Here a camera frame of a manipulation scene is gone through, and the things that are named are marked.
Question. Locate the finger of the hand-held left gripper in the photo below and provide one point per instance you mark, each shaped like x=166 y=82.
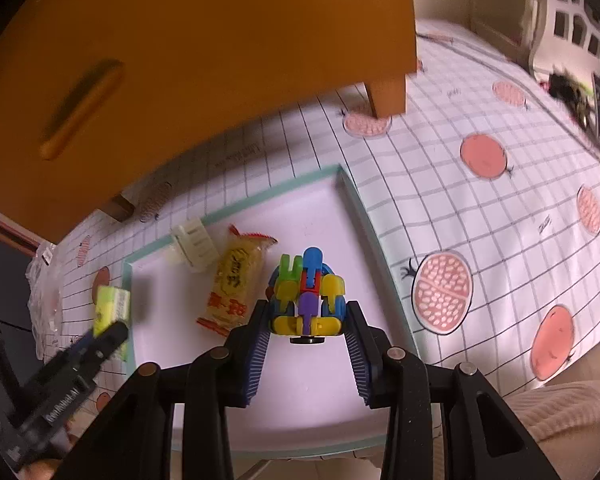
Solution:
x=97 y=342

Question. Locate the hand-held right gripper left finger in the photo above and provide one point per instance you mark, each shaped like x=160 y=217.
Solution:
x=257 y=355

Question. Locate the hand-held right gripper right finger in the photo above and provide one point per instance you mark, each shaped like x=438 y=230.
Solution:
x=360 y=360

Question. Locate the green yellow packet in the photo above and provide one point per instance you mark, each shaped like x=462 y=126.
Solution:
x=112 y=305

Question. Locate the colourful block toy car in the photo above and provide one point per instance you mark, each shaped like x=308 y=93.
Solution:
x=307 y=295

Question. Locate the white tray with teal rim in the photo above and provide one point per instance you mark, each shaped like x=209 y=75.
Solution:
x=300 y=210

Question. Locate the orange wooden drawer cabinet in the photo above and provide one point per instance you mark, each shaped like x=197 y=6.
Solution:
x=205 y=50

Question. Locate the clear plastic bag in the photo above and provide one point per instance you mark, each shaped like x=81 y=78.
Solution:
x=42 y=300

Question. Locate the yellow red snack packet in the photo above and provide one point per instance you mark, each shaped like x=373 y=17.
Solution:
x=237 y=280

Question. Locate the white plastic clip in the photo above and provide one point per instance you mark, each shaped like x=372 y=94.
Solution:
x=195 y=245

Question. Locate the fruit print grid tablecloth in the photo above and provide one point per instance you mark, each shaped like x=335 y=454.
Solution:
x=505 y=220

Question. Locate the person's beige trouser leg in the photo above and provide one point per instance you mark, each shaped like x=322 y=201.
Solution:
x=565 y=430

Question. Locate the wooden nightstand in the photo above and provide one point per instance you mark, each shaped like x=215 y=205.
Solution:
x=387 y=95

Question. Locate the white lattice basket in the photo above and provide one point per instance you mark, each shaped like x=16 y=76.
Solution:
x=570 y=15

_TASK PROMPT_
Please return every line from the material above where the string "finger" occurs.

_SOLUTION_
Question. Locate the finger of the hand-held left gripper in the photo below and provide one point per instance you mark, each shaped like x=166 y=82.
Question. Locate the hand-held right gripper left finger in the photo above and provide one point per instance you mark, each shaped like x=160 y=217.
Question. Locate the hand-held right gripper right finger in the photo above and provide one point per instance you mark, each shaped like x=438 y=230.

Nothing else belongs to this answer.